While there are other groups working to improve public schools, PURE has a special role in focusing on issues from the parents' point of view. PURE’s Board of Directors, membership of nearly 800, staff, and constituency are multiracial, multi-cultural, and economically diverse.

PURE's History

PURE originated during the infamous 19-day school strike of 1987. We began holding classes for our children outside City Hall while the schools were shut down. To give parents a voice in this struggle, we held weekly meetings at Wells Park which resulted in the famous march on City Hall. At the culmination of this march, we met with Mayor Washington who assured us that the schools would be open the following Monday.

After the strike ended, we agreed that sweeping changes were needed to improve our schools. We continued to meet so that parents would play an active role in planning these changes. In the spring of 1988, we, along with other school reform groups, were invited to the office of Illinois House Speaker Michael Madigan to hammer out the school reform law. We developed a list of 13 objectives we wanted to see incorporated into the law. One of our most significant points, resisted by other groups, was that the majority of LSC members should be parents. All 13 objectives were written into the law.
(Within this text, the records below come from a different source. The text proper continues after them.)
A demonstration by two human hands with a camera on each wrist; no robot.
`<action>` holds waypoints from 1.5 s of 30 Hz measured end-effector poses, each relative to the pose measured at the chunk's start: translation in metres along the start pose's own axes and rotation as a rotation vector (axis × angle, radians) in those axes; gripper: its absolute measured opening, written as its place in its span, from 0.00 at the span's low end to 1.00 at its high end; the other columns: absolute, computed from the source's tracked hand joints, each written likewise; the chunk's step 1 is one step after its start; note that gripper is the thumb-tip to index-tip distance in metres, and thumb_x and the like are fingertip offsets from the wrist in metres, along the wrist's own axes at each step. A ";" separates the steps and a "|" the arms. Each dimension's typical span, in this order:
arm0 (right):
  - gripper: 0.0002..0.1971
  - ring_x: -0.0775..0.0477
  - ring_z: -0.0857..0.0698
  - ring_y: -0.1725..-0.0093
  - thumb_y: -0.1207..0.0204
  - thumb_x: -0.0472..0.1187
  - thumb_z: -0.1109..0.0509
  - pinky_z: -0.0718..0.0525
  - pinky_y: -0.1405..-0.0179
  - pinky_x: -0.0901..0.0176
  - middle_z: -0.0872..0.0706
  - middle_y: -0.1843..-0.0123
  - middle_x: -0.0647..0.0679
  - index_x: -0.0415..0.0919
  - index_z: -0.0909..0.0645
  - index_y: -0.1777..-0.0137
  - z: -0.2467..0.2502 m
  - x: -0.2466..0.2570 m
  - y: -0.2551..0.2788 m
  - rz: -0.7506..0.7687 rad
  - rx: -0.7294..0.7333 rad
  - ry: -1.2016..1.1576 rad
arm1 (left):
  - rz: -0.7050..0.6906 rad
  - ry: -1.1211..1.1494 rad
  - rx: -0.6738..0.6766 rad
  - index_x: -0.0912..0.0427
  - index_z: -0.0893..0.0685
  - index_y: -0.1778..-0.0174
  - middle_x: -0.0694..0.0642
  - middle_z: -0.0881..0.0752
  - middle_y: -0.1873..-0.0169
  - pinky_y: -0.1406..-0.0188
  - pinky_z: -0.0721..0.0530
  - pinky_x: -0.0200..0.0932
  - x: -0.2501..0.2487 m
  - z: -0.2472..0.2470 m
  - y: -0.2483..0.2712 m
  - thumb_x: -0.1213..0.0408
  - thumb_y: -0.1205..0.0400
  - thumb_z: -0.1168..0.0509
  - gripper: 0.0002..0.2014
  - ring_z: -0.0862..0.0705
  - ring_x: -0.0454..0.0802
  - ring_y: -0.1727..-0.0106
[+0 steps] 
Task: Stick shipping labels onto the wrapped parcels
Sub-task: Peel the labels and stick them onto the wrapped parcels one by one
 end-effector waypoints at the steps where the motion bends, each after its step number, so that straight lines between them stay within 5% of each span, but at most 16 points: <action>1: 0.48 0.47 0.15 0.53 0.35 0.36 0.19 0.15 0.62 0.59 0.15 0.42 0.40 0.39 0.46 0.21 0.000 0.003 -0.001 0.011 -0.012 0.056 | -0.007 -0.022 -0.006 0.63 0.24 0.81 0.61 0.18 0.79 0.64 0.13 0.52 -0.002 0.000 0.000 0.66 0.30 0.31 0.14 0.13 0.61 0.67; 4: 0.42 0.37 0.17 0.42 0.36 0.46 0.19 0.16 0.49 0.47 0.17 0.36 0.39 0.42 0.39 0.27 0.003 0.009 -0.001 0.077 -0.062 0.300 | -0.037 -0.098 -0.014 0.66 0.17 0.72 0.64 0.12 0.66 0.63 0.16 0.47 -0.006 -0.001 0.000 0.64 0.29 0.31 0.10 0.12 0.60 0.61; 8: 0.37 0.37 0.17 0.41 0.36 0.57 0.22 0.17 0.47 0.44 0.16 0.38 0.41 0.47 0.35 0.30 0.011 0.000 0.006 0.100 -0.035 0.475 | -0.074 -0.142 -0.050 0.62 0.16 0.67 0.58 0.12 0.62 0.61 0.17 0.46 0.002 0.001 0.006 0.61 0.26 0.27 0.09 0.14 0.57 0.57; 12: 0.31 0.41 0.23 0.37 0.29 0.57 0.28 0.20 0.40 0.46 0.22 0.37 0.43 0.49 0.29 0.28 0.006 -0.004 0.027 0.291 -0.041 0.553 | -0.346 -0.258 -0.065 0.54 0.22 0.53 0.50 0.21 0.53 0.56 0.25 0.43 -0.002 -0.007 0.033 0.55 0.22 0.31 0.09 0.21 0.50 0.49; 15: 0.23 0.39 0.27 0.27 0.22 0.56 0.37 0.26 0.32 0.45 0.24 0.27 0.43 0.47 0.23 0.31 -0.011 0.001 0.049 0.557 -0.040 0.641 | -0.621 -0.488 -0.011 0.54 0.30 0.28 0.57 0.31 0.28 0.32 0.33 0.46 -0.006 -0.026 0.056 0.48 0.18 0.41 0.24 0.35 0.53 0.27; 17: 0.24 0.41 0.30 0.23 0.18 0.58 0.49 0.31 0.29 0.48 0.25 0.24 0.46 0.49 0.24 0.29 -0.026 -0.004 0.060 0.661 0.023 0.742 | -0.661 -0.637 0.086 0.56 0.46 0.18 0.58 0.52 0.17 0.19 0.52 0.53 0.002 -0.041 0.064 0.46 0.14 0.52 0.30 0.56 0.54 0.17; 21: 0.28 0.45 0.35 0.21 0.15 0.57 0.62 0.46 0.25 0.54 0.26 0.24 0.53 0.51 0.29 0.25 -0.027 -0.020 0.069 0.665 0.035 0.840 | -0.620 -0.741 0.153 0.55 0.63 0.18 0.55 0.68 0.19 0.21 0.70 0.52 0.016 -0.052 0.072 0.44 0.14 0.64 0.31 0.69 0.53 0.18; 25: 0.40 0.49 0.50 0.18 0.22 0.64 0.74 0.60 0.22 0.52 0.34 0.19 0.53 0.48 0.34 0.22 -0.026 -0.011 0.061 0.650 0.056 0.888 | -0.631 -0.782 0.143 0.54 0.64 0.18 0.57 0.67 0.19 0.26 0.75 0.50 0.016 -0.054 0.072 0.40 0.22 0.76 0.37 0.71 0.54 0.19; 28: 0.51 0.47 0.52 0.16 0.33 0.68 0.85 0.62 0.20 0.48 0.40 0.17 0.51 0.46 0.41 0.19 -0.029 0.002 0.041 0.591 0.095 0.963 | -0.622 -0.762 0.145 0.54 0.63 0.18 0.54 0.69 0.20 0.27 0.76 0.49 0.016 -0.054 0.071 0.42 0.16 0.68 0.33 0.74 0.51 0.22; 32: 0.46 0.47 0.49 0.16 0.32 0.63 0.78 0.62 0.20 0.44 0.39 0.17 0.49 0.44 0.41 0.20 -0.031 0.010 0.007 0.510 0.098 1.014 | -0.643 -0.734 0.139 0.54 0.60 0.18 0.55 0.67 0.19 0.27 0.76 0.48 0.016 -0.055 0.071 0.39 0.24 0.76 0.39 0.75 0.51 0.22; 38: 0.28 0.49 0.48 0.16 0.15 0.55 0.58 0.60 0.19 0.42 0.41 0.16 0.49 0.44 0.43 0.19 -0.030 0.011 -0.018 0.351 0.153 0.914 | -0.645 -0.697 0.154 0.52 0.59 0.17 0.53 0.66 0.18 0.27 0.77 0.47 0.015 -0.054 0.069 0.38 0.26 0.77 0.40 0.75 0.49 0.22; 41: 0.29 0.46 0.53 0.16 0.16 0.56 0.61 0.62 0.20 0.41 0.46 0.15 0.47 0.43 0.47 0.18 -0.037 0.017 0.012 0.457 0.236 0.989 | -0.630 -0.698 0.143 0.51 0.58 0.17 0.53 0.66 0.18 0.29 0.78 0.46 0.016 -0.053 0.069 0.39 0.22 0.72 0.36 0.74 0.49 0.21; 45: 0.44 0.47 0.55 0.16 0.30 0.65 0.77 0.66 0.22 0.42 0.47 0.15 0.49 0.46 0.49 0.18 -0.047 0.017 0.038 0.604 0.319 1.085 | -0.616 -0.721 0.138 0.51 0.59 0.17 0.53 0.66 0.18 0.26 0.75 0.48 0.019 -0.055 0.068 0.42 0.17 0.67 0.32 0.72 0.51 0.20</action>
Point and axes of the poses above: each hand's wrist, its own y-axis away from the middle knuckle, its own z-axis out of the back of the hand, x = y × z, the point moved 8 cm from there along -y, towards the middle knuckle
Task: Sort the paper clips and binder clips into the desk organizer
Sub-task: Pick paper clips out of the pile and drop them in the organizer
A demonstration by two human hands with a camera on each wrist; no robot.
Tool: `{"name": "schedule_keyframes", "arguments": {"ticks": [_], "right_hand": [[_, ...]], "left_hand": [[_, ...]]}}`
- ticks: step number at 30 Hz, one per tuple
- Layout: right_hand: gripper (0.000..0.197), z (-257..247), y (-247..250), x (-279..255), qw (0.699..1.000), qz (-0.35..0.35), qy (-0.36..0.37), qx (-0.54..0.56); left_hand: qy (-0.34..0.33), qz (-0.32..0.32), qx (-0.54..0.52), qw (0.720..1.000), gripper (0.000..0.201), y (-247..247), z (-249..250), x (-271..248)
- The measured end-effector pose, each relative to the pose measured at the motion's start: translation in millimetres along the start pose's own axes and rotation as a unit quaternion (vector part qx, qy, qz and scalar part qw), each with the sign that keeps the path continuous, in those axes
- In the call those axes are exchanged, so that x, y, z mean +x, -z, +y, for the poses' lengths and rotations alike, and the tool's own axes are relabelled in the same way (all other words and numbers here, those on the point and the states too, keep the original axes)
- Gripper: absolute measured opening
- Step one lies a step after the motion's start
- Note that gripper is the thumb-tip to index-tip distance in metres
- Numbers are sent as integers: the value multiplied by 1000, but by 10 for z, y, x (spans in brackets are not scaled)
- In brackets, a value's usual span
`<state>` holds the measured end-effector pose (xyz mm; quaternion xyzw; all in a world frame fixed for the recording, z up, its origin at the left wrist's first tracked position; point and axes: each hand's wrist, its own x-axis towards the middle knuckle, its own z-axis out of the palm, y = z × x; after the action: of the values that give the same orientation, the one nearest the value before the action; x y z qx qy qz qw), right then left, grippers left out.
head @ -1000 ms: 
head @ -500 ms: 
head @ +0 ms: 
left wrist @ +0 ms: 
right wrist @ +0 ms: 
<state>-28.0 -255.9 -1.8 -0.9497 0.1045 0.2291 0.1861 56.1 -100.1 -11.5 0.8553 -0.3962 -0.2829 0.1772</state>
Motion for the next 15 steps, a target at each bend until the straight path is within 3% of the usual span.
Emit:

Until the law was passed, our efforts went towards lobbying for passage of the law, informing the public about the law, and combating special interest groups which were trying to sabotage our efforts. We also filed a lawsuit charging the Chicago Board of Education (CBOE) and the Illinois State Board of Education with misuse of $2 billion of State Chapter I money.

After the law was passed, we organized parents and gave workshops to encourage parents, teachers, and community members to run for the LSCs. More than 17,000 candidates ran in that first election. After the election we trained thousands of LSC members in the details of the new law. We held other citywide workshops in areas of interest for LSCs. We published a newsletter which provided up-to-date information about education and school reform issues.

We became advocates for schools and their parents and teachers. We filed a lawsuit against the CBOE when they ordered the LSCs to make a decision about principal retention by February 28, 1990. The CBOE backed down in court. In 1991 we successsfully challenged a proposed amendment which would have permitted schools to reevaluate special education students without their parents' permisson. We have filed complaints with the U.S. Office of Civil Rights on behalf of special education parents when schools misused their special education teachers, failed to provide speech services, and in other ways denied appropriate services to special education students.

We established by-laws, a permanent Board of Directors, and a paid membership. In spite of these formal actions, we have maintained that ability to make quick decisions and take action which has made PURE such an effective organization.